Il popolare attore Christian De Sica, nel corso di una intervista ai microfoni de La Repubblica, parlò anche di Paolo Villaggio.
Christian De Sica è uno degli attori italiani più popolari. Il figlio del celebre Vittorio rilasciò alcune dichiarazioni esprimendo le sue opinioni anche su artisti molto noti ai microfoni del quotidiano La Repubblica: "Paolo Villaggio? Era colto e intelligente, ma anche molto cattivo. Aveva un umorismo cattivo. È stato un grande, dopo Totò c’è lui, con la sua maschera di Fantozzi". Su Roberto Rossellini: "Quando girò nell’estate ‘58 Il generale Della Rovere con mio padre, invece di mandarci a Ostia o Ischia in vacanza — loro giravano a Cinecittà — ci spedirono nella villa a Santa Marinella di Ingrid Bergman e Rossellini. Così conobbi i figli. A 18 anni mi sono fidanzato con Isabella. Volevo fare l’attore e per non rompere le scatole a papà chiesi a Roberto, che mi fece fare un luogotenente criminale a un processo di stregoneria a Port-Royal, girammo a Frascati. Roberto era intelligente, simpatico, bugiardo…".

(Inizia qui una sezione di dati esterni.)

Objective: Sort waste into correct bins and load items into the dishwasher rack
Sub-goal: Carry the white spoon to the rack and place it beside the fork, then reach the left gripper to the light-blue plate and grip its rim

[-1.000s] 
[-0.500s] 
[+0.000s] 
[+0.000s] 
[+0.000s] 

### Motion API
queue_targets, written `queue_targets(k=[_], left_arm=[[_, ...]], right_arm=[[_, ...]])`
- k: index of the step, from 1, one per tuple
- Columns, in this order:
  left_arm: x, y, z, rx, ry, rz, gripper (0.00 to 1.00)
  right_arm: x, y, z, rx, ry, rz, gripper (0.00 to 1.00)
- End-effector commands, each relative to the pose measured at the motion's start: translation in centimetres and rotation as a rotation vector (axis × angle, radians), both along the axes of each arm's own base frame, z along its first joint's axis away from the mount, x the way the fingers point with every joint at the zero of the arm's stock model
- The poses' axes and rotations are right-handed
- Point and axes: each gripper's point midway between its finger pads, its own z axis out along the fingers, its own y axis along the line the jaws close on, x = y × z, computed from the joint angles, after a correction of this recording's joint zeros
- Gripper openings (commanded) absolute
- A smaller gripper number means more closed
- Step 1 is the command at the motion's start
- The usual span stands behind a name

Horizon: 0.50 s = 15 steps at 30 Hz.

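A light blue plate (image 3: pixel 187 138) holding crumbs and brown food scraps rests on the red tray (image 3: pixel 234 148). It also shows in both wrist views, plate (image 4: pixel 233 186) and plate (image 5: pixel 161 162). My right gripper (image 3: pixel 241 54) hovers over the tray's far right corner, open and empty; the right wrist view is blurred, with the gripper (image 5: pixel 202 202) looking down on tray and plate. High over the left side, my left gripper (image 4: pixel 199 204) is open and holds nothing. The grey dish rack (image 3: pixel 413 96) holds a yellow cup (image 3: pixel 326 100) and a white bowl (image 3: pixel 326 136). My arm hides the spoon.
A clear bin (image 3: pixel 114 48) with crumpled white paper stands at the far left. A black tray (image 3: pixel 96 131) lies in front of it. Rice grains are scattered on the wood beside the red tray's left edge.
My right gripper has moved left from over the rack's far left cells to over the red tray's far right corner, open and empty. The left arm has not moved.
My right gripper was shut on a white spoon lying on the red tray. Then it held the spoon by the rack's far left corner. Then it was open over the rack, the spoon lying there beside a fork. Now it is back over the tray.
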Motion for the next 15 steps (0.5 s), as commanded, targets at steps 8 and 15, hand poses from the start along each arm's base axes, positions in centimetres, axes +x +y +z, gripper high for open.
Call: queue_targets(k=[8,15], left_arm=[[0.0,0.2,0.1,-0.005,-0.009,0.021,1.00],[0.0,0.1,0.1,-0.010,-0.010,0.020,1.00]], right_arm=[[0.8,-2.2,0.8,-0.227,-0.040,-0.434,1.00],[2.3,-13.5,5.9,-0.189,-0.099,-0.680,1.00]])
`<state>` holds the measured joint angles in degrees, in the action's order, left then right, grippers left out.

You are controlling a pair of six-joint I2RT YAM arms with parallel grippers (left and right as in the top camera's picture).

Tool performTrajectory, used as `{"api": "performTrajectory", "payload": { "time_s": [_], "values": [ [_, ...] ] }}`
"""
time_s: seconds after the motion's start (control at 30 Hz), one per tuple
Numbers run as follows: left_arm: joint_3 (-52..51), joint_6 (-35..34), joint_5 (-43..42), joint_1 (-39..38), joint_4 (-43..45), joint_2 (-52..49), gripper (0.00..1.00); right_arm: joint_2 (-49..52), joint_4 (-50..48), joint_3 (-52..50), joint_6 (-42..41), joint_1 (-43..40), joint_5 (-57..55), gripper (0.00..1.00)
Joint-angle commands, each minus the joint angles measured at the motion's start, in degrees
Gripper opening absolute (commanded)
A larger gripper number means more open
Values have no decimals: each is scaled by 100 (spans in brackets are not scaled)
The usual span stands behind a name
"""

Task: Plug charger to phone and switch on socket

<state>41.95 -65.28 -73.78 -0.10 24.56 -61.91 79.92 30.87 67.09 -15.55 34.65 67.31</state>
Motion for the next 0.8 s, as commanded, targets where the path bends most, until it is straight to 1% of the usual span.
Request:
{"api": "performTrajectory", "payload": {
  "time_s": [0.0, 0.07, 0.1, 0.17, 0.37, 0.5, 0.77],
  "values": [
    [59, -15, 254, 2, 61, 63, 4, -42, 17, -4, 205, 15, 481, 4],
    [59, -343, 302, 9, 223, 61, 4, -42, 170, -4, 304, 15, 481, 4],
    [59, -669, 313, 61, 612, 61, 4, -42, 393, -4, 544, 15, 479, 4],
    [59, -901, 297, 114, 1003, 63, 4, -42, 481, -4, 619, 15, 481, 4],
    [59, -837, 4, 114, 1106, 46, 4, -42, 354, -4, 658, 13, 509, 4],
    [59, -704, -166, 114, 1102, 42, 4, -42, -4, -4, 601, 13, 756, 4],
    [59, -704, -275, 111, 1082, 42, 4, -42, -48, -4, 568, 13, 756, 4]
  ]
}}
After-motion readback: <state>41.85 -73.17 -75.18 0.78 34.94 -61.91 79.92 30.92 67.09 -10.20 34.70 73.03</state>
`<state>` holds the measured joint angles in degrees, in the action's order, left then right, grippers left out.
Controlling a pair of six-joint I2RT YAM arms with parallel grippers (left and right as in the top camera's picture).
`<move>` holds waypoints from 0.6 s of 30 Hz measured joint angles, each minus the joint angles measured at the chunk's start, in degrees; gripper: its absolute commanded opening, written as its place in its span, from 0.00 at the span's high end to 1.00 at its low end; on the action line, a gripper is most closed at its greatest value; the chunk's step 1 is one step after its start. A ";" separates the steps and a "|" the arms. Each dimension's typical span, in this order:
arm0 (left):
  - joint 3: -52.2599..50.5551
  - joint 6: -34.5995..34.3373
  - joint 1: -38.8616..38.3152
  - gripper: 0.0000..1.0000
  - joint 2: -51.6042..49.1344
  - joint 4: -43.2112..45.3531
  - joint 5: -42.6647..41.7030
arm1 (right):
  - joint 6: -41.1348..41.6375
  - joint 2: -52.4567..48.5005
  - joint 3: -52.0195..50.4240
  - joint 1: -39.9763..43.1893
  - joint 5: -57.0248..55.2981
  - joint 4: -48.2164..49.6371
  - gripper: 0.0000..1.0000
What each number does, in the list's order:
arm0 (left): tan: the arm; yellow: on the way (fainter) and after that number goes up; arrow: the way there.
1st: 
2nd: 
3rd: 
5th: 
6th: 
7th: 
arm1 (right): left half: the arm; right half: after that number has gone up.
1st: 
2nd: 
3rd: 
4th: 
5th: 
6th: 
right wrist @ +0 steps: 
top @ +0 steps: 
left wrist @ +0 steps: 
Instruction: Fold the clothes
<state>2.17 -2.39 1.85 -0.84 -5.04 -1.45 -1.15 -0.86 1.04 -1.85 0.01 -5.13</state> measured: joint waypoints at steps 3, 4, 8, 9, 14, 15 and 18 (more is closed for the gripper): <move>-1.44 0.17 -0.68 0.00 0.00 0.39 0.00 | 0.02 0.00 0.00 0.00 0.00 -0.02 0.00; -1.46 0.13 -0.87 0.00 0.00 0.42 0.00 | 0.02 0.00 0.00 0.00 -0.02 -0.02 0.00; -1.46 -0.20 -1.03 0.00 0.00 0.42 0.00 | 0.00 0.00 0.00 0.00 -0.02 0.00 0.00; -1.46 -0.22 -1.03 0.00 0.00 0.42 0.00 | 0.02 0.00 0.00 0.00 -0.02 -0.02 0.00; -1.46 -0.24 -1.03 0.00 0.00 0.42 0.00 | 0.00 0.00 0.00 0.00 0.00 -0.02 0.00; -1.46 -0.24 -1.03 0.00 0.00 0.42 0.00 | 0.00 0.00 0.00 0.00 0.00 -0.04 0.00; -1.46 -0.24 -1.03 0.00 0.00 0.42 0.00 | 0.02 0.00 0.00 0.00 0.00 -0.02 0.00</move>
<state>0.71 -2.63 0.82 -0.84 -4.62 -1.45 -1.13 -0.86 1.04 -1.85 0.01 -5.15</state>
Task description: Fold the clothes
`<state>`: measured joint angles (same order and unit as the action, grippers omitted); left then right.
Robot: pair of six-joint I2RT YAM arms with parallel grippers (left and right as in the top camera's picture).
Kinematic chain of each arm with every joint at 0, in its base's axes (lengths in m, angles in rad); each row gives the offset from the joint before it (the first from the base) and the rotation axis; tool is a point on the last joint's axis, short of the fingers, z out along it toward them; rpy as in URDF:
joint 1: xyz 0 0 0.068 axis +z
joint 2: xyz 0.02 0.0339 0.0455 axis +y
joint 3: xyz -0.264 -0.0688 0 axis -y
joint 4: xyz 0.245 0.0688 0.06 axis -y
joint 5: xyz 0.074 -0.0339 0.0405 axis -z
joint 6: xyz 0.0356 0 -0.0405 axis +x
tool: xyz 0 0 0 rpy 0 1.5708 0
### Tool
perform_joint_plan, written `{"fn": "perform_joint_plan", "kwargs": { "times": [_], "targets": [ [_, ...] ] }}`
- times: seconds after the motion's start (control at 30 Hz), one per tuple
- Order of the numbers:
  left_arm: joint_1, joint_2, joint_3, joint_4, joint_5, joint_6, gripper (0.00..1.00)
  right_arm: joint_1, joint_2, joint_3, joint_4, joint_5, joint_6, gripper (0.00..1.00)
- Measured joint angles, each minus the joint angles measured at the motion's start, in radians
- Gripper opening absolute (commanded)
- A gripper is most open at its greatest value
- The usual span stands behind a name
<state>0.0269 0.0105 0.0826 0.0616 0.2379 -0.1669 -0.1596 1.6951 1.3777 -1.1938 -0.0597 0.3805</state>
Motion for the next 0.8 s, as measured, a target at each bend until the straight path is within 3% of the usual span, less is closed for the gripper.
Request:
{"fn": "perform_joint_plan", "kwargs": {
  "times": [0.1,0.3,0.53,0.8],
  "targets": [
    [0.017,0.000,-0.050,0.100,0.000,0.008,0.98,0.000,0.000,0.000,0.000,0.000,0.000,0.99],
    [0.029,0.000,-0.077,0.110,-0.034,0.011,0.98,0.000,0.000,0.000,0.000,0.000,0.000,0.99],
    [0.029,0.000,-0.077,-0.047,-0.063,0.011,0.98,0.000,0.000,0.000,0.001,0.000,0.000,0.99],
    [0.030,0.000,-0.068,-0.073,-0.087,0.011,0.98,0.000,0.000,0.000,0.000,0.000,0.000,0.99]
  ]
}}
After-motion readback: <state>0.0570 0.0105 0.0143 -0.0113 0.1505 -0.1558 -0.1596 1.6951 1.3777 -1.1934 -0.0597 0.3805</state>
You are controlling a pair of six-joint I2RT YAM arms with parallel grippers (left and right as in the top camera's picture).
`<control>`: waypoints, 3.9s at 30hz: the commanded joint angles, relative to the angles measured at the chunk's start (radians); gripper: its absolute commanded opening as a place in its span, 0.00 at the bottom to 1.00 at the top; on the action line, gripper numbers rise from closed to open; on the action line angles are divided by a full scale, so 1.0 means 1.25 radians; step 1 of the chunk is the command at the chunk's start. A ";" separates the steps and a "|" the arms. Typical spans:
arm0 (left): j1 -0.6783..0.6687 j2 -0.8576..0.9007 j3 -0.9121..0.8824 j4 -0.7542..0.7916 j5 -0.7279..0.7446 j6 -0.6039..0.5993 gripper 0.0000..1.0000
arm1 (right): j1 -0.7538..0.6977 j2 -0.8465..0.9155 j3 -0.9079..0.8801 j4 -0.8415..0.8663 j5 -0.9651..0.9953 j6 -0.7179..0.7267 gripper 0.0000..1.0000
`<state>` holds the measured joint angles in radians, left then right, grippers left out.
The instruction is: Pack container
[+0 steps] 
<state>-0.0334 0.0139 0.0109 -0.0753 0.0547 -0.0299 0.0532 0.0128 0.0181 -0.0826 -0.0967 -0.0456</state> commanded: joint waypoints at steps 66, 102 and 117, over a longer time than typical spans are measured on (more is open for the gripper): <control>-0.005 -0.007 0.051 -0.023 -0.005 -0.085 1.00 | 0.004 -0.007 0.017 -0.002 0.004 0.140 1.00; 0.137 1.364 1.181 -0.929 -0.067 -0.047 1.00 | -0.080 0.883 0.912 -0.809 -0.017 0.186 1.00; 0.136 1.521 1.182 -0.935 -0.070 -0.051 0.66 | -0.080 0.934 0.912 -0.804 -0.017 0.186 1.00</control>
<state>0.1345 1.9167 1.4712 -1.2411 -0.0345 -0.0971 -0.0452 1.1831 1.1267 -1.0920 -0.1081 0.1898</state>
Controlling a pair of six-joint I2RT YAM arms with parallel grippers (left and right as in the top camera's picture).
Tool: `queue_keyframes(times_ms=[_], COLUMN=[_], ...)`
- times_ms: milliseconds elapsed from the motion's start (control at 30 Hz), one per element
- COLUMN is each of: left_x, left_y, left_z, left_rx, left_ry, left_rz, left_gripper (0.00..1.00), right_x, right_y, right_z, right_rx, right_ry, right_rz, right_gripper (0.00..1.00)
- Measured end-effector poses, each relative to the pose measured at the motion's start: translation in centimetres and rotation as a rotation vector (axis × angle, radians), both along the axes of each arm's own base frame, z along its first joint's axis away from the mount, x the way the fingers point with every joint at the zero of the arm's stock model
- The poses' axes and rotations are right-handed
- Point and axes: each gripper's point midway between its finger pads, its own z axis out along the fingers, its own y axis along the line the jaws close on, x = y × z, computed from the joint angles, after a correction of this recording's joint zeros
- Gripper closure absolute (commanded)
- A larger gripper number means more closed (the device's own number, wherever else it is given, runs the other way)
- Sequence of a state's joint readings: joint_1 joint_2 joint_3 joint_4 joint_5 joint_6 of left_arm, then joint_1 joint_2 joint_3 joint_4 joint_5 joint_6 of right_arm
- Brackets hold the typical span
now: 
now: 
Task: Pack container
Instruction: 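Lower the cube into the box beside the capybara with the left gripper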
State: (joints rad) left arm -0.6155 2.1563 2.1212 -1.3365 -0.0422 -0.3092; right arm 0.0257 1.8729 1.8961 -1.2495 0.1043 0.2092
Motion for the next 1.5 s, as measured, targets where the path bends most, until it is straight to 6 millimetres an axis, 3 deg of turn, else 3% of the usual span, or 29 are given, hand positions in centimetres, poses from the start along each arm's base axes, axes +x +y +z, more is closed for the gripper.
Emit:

Il pensiero di Christian De Sica su Maurizio Costanzo: "Con lui ho iniziato la tv, Alle 7 della sera. Era ancora solo un autore che scriveva le battute comiche per me, Villaggio. Aveva paura di prendere l’aereo da Roma a Milano, partivamo insieme col vagone letto di notte, dopo le prime puntate alcuni ragazzini mi salutarono, io abbassai la testa e lui mi disse 'tu devi salutarli, questi sono il tuo futuro'".
Su Carolina di Monaco: "Aveva la vitalità delle ragazze napoletane sveglie".